_Brief_.
Tell how many lines in these records contain the string "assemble", with only the number as the reply.

Provided information START

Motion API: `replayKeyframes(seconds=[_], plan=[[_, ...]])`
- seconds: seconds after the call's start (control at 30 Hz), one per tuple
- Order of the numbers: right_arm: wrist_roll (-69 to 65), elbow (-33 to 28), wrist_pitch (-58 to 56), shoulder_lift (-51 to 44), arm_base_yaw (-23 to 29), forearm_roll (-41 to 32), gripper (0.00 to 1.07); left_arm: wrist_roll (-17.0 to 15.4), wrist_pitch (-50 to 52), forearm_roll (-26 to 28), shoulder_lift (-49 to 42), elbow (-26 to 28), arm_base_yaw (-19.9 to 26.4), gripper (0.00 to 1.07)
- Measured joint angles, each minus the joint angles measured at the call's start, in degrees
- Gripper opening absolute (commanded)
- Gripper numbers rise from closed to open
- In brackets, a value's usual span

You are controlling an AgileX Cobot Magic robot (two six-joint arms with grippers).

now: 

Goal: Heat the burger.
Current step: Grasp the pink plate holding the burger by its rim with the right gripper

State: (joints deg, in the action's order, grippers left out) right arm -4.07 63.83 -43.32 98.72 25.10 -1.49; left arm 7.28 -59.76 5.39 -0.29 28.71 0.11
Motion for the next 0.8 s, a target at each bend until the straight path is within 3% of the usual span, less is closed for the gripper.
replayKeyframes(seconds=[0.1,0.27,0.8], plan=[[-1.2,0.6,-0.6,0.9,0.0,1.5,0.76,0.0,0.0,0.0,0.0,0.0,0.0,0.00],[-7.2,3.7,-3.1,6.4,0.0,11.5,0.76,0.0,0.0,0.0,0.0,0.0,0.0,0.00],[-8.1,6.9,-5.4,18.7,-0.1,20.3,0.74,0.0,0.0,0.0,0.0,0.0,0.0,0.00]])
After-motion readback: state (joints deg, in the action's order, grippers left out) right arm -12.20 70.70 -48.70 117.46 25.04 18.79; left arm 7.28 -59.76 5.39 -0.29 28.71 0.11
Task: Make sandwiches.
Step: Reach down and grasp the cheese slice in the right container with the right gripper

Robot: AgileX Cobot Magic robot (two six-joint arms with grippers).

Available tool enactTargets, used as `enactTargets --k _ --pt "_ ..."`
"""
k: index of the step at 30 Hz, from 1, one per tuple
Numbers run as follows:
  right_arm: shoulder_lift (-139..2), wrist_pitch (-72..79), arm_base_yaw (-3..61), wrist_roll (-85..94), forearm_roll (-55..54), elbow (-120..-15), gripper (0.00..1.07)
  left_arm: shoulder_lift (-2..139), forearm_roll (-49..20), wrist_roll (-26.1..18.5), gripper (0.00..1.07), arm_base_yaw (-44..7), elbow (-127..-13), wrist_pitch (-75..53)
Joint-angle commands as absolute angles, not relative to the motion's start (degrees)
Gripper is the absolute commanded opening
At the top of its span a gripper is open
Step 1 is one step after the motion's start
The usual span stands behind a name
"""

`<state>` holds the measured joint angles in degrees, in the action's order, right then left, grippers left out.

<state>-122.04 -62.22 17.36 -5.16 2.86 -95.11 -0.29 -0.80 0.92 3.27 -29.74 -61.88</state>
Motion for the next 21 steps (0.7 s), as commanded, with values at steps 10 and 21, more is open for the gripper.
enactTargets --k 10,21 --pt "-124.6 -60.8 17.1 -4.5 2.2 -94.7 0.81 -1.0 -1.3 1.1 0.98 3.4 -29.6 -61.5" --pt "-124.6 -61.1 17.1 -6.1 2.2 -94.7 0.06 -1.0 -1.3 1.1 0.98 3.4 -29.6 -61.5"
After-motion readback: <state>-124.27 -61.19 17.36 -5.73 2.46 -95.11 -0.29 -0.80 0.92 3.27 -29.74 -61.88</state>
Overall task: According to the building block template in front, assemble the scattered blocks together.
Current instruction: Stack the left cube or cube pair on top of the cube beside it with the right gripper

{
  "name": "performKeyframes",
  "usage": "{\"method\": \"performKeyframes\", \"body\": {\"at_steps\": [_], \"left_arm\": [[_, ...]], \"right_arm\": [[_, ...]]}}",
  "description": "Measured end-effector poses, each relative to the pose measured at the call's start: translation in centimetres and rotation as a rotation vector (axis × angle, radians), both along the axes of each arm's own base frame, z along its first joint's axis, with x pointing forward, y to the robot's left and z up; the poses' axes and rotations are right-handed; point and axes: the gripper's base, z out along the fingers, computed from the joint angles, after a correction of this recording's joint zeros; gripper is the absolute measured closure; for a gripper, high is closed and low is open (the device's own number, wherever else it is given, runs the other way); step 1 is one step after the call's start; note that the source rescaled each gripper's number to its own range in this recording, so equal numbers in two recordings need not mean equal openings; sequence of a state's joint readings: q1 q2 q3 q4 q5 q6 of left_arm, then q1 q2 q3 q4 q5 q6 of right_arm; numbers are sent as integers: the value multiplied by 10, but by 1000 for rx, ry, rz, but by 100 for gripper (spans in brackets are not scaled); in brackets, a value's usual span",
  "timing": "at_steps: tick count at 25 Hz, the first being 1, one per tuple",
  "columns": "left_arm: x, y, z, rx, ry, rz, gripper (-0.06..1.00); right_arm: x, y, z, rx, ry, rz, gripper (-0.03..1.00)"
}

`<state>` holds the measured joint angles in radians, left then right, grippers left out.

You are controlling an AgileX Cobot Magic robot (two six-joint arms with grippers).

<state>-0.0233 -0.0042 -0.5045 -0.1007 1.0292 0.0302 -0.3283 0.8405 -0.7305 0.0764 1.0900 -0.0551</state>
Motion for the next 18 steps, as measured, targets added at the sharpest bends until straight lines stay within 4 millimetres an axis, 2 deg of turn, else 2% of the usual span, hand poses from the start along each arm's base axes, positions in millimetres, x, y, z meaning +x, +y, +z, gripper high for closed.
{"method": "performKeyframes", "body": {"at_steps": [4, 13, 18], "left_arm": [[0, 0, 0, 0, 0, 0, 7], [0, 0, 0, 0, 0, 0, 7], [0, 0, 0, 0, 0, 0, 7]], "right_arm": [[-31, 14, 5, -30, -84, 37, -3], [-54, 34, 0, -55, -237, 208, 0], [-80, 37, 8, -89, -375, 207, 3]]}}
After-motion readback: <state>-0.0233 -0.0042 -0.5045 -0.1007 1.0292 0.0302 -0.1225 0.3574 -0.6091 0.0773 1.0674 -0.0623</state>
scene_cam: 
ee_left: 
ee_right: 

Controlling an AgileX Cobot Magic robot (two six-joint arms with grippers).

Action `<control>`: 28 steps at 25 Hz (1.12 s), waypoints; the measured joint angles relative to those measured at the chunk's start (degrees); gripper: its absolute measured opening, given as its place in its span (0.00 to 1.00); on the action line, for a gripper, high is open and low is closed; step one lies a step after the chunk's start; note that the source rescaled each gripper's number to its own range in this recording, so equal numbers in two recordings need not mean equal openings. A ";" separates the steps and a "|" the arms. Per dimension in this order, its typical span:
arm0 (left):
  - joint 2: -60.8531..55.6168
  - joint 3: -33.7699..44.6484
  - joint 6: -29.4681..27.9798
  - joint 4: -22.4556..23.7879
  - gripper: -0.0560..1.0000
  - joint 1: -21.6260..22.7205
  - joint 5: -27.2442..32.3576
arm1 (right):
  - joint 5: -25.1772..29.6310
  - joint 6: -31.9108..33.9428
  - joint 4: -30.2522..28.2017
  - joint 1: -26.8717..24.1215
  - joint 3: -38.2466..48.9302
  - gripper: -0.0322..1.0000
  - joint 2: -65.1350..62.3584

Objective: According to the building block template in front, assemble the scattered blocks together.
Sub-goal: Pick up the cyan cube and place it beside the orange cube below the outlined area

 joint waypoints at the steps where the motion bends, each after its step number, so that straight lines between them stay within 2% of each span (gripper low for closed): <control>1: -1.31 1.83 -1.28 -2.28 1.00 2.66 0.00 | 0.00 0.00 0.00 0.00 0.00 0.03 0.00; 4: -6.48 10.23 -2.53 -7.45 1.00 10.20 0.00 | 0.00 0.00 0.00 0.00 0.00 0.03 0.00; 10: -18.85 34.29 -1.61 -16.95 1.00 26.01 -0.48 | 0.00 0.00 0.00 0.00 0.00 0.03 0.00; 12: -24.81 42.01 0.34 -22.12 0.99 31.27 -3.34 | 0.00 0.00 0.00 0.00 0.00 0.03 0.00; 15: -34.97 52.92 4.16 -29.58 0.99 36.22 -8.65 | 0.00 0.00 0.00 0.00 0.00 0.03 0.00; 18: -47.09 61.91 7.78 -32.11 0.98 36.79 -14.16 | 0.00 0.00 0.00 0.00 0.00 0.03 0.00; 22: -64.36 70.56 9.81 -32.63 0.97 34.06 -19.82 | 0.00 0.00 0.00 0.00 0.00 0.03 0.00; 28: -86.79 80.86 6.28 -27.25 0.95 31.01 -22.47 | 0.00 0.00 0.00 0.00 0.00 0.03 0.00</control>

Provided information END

_Solution to the exercise_.
2